Yassıada’daki sözde yargılama esnasında “Türkçe ezan” konusunun zaman zaman gündeme getirildiğini biliyoruz. İlginç olan nokta, Demokratların meseleye din açısından değil, laiklik açısından yaklaşmış olmalarıdır. Mesela Prof. Osman Turan kendisine yöneltilen soruya şu cevabı vermiştir: “Eğer demokrasiye, laikliğe, vicdan hürriyetine samimi olarak inanıyorsak elbette ki milletin ezanına, ibadetine karışmamız mümkün değil.”
Laiklik bize bir eğitim klasiği olarak ‘din ve devlet işlerinin birbirinden ayrılması’ şeklinde belletildi. Ancak bu, yanlış değilse de, eksik bir tanımlamadır. Gerçek laikliğin, dinin devlete olduğu kadar, devletin de dine müdahalesini reddetmesi gerekir. Oysa Diyanet İşleri Başkanlığı bizzat Başbakanlık’a bağlıyken ve minarelere “Orduya sadakati” emreden mahyalar asılırken hangi laiklikten söz edilebilir ki?

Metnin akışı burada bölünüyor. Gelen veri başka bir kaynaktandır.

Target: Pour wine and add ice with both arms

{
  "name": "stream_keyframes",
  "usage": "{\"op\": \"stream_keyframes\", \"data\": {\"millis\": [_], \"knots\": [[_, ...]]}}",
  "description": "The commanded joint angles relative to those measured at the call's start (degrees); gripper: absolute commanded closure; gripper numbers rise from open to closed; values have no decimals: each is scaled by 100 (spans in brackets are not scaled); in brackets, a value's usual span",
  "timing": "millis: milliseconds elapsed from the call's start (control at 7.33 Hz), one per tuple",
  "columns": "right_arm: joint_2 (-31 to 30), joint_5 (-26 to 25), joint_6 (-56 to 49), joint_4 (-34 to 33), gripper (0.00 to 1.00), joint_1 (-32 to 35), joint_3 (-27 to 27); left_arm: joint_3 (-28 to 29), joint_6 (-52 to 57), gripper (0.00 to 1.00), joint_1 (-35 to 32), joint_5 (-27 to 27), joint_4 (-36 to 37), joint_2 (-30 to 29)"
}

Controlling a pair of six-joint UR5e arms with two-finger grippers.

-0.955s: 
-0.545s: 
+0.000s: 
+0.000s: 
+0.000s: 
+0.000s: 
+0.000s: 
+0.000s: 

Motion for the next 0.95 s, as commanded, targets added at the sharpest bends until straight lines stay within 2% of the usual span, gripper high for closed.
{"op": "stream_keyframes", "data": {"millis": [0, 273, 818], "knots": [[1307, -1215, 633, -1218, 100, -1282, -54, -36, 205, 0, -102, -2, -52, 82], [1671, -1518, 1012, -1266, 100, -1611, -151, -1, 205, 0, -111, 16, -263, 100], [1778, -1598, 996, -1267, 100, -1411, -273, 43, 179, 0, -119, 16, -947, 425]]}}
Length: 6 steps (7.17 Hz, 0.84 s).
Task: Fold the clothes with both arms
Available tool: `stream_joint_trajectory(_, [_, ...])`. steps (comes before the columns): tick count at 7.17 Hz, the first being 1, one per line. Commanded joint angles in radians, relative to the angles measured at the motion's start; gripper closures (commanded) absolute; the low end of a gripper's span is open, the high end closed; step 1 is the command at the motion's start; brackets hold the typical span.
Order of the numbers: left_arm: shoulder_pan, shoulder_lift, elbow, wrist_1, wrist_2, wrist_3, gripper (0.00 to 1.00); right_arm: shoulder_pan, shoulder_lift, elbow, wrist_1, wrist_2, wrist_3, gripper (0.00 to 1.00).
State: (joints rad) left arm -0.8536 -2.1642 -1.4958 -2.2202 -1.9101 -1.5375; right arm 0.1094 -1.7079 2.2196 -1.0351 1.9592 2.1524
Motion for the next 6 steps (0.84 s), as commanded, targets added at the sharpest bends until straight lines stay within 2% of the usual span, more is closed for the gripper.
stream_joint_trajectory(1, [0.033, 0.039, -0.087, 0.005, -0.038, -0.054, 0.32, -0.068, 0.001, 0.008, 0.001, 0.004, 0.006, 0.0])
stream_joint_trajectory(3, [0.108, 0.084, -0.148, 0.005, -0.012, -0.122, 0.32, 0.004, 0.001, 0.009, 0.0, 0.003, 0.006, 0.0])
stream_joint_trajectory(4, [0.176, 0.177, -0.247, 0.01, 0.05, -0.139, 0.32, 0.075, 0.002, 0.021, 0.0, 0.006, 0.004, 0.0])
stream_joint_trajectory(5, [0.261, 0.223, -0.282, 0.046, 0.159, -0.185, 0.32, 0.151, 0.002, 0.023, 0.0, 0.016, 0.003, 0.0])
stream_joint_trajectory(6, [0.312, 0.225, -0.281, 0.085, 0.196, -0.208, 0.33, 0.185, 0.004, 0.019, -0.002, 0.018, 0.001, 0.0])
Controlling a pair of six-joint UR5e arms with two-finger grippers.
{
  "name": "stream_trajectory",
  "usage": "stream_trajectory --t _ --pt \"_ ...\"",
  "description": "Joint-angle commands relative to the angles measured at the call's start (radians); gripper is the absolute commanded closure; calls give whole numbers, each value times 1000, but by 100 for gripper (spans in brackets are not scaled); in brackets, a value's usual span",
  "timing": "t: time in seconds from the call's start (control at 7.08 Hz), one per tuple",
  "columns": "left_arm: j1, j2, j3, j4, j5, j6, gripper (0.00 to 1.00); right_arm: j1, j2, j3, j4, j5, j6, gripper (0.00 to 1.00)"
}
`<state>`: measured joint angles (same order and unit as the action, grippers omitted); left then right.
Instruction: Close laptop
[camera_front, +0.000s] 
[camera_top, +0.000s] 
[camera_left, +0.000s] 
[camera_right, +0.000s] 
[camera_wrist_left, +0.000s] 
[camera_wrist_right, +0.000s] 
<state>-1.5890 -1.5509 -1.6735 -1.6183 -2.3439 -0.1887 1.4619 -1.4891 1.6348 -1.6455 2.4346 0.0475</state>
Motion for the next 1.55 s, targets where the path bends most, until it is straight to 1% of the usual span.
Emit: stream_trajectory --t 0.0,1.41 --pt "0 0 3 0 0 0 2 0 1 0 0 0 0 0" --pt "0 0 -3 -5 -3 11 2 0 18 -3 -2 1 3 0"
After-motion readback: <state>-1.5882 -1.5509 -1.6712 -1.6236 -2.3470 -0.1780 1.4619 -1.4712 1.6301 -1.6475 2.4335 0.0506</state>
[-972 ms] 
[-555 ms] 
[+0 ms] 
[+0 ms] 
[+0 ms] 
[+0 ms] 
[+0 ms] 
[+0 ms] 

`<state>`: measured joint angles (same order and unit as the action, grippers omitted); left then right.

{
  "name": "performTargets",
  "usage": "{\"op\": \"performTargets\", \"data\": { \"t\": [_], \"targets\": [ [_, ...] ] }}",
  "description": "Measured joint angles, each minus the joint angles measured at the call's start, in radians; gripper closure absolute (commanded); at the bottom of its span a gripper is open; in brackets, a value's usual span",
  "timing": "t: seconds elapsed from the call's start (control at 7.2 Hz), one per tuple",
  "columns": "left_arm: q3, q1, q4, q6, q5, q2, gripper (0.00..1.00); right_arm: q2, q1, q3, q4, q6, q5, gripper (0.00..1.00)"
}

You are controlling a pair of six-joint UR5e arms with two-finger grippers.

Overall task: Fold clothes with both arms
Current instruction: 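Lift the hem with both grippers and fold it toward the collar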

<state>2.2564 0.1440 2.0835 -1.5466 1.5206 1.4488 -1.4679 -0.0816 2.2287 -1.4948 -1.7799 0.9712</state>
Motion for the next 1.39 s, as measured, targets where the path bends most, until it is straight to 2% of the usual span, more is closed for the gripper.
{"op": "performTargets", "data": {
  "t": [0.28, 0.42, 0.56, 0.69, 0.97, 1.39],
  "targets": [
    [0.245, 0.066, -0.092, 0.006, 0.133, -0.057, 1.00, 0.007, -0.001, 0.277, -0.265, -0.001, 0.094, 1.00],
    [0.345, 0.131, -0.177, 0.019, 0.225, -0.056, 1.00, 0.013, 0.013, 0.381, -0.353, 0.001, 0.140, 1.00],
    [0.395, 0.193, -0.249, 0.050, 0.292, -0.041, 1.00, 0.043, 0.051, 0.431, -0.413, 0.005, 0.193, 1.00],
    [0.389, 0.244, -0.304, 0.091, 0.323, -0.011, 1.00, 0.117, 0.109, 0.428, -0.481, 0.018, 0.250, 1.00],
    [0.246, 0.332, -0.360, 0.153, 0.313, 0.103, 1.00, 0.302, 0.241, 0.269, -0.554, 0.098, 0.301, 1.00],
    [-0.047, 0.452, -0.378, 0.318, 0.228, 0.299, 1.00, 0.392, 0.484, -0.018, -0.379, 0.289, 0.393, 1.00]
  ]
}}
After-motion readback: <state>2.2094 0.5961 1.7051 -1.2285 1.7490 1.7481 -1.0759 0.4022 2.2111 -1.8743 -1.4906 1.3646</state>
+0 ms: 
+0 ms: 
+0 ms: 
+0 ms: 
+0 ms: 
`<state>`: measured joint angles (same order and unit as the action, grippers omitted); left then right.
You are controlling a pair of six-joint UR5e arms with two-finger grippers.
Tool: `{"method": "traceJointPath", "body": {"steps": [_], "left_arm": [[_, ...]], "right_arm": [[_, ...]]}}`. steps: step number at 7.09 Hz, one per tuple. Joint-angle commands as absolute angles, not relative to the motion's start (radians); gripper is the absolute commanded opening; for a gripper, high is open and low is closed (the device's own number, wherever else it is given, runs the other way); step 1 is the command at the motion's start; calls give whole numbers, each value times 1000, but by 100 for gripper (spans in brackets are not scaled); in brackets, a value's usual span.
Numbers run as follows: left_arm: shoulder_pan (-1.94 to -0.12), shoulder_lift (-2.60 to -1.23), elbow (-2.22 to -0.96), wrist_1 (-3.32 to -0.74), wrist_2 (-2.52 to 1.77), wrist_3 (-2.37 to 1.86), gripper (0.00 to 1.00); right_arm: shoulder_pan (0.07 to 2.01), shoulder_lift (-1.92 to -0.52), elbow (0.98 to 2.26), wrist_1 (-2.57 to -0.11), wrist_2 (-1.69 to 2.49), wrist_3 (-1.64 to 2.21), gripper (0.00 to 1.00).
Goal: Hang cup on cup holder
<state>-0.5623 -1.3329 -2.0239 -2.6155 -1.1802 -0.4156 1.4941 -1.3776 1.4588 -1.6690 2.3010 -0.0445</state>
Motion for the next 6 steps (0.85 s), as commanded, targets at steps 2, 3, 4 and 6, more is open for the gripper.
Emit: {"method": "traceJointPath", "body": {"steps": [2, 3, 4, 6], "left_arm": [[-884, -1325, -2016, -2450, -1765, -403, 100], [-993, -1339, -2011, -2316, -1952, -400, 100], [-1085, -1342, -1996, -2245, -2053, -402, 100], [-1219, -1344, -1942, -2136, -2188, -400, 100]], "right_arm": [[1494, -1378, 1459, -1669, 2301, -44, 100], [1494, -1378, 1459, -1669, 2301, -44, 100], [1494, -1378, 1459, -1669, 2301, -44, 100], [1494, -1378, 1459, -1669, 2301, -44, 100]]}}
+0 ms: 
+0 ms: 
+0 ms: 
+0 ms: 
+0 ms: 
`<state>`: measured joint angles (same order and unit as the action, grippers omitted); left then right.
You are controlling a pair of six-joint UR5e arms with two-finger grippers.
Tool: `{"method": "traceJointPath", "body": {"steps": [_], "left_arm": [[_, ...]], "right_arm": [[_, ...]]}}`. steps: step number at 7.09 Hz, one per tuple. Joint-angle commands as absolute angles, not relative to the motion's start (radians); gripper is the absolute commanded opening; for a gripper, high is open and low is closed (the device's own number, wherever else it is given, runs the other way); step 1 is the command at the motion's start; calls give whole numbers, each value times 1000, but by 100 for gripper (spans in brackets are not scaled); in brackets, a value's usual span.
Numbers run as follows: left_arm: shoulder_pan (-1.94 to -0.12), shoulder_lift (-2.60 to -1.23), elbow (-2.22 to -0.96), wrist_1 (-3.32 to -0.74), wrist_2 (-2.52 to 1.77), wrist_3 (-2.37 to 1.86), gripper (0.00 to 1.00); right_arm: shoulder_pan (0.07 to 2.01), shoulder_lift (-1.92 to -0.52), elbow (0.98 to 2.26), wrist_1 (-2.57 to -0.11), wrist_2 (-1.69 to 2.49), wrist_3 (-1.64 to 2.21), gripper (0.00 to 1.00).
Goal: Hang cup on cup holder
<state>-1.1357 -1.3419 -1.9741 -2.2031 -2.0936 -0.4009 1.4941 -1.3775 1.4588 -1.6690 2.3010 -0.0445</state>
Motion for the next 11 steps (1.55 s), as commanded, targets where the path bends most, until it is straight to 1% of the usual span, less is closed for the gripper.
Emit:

Nitekim Atatürk, ezanı kanunla yasaklarsa laikliğe büsbütün aykırı düşeceğini bildiği için Diyanet’in bir genelgesiyle işi idari yoldan halletmeye çalıştı ki, bu kadarı dahi kendisinin ibadet, din ve vicdan özgürlüğü şeklinde tanımladığı laikliğe aykırı bir uygulama sayılırdı.
Devlet laik ise bütün din ve mezheplere eşit mesafede durmalıydı. Eğer Katolikler Latince, Ortodokslar Rumca/Yunanca, Yahudiler İbranice, Ermeniler de Ermenice ibadet edebiliyorlarsa, Müslümanlar da “din dilleri” ile, yani Arapça ibadet edebilmeliydiler. Devlet, idaresi altındaki dinlerden birinin mensuplarına ibadet özgürlüğünü tanımıyor ve onun nasıl inanacağına ve ibadet edeceğine karışıyorsa tarafsızlığını, dolayısıyla da laikliğini yitiriyor demektir.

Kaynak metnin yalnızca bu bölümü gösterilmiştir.